Auf der Länge der Strecke aber ist man nicht wachsam genug gewesen und wurde nachlässig, der Weg der Heiligkeit erschien zu mühsam. Man hat sich wieder mehr im Diesseits eingerichtet, den Wünschen seiner menschlichen Natur nachgegeben, den Weg einer sinnvollen Askese vernachlässigt, das Gebet nur noch pflichtgemäß verrichtet und den unwichtigen Dingen immer mehr Raum gegeben. Man hat zwar nicht den Weg verlassen oder wurde gar abtrünnig – die Pflichten wurden weiter erfüllt – aber das Herz war nicht mehr richtig dabei. Der Glanz des Weges ist verblaßt, das Herz hat die Glut verloren.
Das könnte der Zustand sein, den der erhöhte Herr hier meint: der Verlust dieser Dimension der ersten Liebe, zu der man zurückkehren soll, damit der Weg der Nachfolge wieder jenen Glanz und jene Höhe erhält, welche der ersten Liebe zu eigen sind! Daß dies möglich ist, zeigt uns das Wort des erhöhten Herrn!
In einer aufrichtigen Selbstreflexion sollten wir also erkennen, wo unsere Liebe vielleicht geringer geworden ist; was wir tun können, um wieder ganz zu ihr zu erwachen; wie wir den Eifer für den Herrn und sein Reich wieder zurückgewinnen können. Das ist möglich, und vielleicht müssen wir auch erst einmal eine Zeitlang »aufholen«.
So wird der heutige Text zu einer Einladung, sich dem Herrn mit ganzem Herzen zuzuwenden und das evtl. kalt gewordene Herz ihm hinzuhalten, damit er es mit dem Heiligen Geist berühren kann. Auch die Trägheit und Gleichgültigkeit unseres Herzens braucht die Berührung mit dem »Feuer der Liebe«, das der Heilige Geist ist.

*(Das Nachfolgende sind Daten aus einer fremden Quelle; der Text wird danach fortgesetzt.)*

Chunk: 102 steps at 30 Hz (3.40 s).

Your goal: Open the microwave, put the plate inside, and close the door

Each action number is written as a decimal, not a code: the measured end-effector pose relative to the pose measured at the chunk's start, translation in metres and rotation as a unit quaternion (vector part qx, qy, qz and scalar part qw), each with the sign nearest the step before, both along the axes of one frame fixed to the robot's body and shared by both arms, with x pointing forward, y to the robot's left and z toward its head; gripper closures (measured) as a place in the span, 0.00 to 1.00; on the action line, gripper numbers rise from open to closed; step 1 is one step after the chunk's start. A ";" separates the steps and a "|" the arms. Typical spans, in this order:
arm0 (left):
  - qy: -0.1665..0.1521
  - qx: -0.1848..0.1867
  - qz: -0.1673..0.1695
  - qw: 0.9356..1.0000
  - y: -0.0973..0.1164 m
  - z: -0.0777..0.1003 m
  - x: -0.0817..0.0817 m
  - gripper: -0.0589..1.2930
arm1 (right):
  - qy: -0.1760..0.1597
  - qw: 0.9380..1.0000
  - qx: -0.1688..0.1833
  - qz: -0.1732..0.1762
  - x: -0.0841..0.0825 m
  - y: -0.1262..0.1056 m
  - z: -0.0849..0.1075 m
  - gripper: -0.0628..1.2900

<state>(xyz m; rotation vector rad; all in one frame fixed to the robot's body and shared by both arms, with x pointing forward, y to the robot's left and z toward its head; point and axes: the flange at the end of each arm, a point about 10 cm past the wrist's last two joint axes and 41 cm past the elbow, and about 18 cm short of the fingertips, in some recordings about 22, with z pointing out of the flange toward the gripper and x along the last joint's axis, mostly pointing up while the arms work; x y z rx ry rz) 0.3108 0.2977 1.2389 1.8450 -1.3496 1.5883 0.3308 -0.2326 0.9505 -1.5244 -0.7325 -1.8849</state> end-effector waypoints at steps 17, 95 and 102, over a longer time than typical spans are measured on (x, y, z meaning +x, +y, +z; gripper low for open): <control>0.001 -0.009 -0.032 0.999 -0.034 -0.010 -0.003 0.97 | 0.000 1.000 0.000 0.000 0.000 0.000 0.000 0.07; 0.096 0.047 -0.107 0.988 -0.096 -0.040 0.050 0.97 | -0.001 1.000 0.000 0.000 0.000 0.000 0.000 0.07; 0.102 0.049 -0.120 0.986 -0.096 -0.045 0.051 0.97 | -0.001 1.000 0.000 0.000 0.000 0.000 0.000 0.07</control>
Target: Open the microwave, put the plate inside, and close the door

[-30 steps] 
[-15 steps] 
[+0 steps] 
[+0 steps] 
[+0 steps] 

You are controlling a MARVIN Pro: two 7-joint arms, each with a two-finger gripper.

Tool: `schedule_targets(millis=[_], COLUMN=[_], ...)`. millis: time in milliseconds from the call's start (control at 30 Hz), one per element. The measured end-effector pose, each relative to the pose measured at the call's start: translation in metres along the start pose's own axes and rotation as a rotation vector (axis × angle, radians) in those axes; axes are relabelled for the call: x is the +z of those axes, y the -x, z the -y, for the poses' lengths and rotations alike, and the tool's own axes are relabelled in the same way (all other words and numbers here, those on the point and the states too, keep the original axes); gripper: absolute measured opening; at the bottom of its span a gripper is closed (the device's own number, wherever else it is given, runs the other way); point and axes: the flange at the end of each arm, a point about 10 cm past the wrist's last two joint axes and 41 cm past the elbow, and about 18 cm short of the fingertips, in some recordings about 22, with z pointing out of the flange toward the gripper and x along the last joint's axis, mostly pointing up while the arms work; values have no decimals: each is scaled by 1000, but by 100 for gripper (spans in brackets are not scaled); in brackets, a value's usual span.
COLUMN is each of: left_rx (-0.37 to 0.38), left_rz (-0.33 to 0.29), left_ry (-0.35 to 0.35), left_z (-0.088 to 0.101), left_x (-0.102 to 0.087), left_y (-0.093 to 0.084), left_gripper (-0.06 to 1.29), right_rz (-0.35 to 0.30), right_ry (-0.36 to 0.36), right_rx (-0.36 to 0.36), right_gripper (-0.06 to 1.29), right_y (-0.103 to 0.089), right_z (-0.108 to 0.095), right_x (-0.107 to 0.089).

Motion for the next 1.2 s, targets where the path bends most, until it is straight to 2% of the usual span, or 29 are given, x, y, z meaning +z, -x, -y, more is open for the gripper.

Wir sehen, daß der erhöhte Herr, der am Ende der Zeit wiederkommen wird, die Seinen im Blick hat. Es ist Seine Liebe, die uns nicht nur sagt, was wir Gutes tun und wie wir ihm entsprechen können, sondern auch, was uns fehlt und wo wir gefährdet sind. Doch der Herr ist nicht nur ein Meister, welcher uns weise formt, sondern auch derjenige, der uns die Kraft schenkt, seinem Ruf besser zu entsprechen. Er ist der Herr – und nicht nur ein menschlicher Lehrer!